# Which modifier?



## debiwill (Jul 27, 2011)

I have had a claim for monthly peritoneal dialysis (90966) denied by Noridian Medicare for "missing or invalid modifier". I've not heard we need a modifier for this. I've researched the Noridian Medicare website, but have no idea which modifier my provider should be using. Any help would be appreciated! Thank you!
Debie


----------



## btadlock1 (Jul 27, 2011)

debiwill said:


> I have had a claim for monthly peritoneal dialysis (90966) denied by Noridian Medicare for "missing or invalid modifier". I've not heard we need a modifier for this.

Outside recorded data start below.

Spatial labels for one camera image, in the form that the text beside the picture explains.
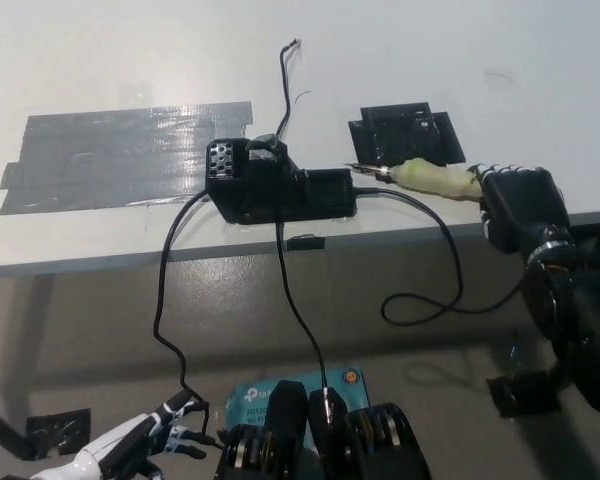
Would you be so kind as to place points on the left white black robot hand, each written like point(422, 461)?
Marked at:
point(115, 440)

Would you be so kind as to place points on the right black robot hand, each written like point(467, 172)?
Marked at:
point(525, 205)

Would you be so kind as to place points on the tape-wrapped soldering iron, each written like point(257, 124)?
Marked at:
point(430, 177)

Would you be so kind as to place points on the black robot torso blocks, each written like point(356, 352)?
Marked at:
point(332, 440)

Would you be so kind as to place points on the black soldering station base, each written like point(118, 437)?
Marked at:
point(285, 195)

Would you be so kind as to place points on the black tape square patch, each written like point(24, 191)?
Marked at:
point(405, 132)

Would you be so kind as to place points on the grey table leg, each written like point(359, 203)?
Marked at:
point(32, 320)

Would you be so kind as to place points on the small black tape strip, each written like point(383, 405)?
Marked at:
point(305, 243)

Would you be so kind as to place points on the teal router box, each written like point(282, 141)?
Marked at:
point(347, 387)

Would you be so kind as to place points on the grey duct tape patch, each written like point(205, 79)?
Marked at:
point(110, 160)

I've researched the Noridian Medicare website, but have no idea which modifier my provider should be using. Any help would be appreciated! Thank you!
> Debie



Did you bill it by itself? And was your provider a regular doctor, or an NPP?


----------



## btadlock1 (Jul 27, 2011)

This may have your answer: http://www.cms.gov/MLNMattersArticles/downloads/MM6782.pdf

It talks about G1-G6 modifiers, and V8 and V9...

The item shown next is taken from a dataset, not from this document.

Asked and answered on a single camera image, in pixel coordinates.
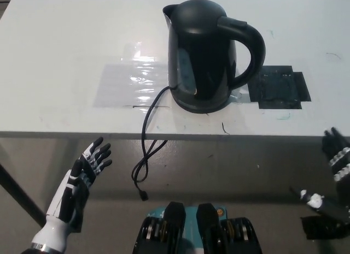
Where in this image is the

Without knowing anything about the encounter, I'd guess that they're wanting V9 (No dialysis-access related infection, as defined for modifier V8, present during the billing month)

Hope that helps!


----------



## debiwill (Jul 28, 2011)

Thanks Brandi,

The code is billed by itself & my physician is a Nephrologist. I read about those modifiers, but it is so vague 

Thanks for your help, I greatly appreciate it!

Debie


----------



## btadlock1 (Jul 28, 2011)

debiwill said:


> Thanks Brandi,
> 
> The code is billed by itself & my physician is a Nephrologist. I read about those modifiers, but it is so vague
> 
> ...



Try calling customer service and telling them that you're confused about the denial...Ask them if the code would have been payable, if you had submitted it with the V9 modifier. You'll have to be really careful about how you word your questions; they can't tell you *how to bill*, so if you seem like you're just randomly fishing for answers, they'll shut down and tell you that they can't help you at all. You kind of have to lead them with your questions - like you already know what the answer is, but you just need them to confirm it for you. Be _really_ nice, and sound as clueless as possible, but make sure to mention specific CPT codes and modifiers by name.

If you can't get an answer that way, ask them:
1. Why a modifier is required on that code - if they reference an LCD/NCD, ask for the specific policy # so you can look it up.
2. If they tell you that it's bundling, find out what it's bundling to. 
3. Make sure and confirm whether "Incidental/Inclusive" means global, bundled, or mutually exclusive.
You should be able to figure out what they want if you can find out the answers to those questions. Hope that helps!


----------